WHAT TO PRODUCE ▸ The lines you need are those holding the word "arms"; pull them from the material.
******************************
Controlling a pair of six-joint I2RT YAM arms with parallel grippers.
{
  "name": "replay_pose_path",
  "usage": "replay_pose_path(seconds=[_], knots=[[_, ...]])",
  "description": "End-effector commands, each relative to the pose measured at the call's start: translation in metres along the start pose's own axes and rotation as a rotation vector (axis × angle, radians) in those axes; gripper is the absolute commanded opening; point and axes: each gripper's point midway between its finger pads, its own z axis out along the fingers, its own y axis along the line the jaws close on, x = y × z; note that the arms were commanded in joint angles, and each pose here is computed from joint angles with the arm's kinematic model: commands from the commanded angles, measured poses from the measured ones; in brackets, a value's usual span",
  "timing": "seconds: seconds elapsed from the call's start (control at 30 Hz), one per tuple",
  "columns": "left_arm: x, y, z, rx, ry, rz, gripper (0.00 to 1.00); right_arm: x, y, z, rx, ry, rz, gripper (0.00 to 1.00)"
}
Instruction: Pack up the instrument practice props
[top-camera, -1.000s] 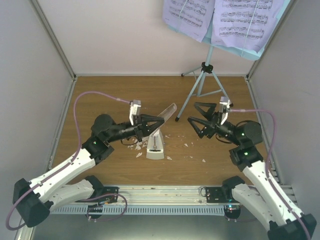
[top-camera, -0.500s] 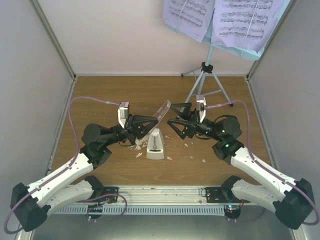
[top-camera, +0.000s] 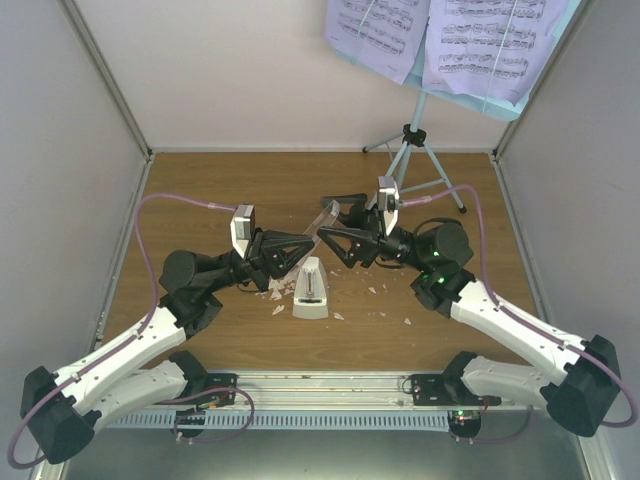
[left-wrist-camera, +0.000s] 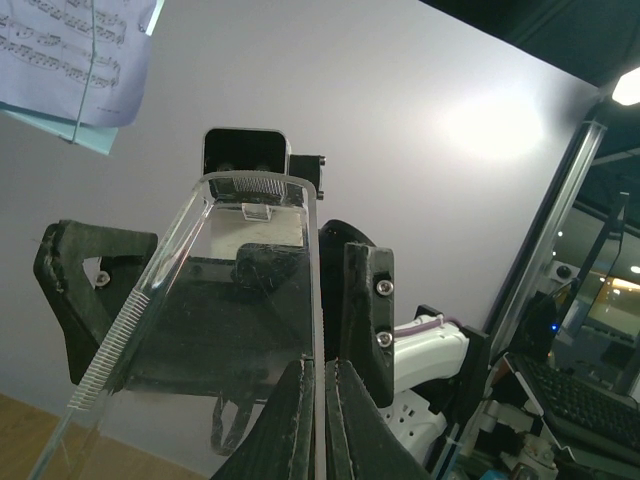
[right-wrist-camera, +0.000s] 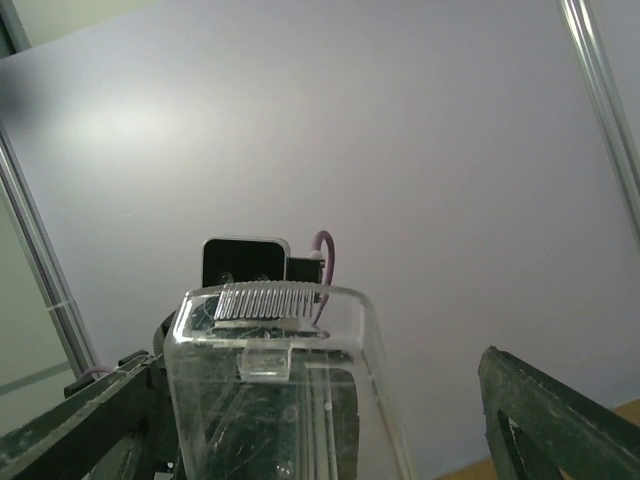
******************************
OUTPUT BELOW ▸
Controlling a pair of six-joint I2RT YAM arms with parallel grippers.
  "description": "End-effector commands, each relative to the pose measured at the call's start: translation in metres along the start pose's own axes and rotation as a rotation vector (axis × angle, radians) in those axes; gripper is the absolute commanded opening; point and axes: each gripper's point midway between its finger pads, its own z axis out along the fingers, its own y axis along the line the jaws close on, x = y × z; note that the arms were commanded in joint angles, and each pose here is computed from joint angles with the arm's kinematic model: commands from the commanded angles, measured poses from the measured ones; in brackets, a value's usual span",

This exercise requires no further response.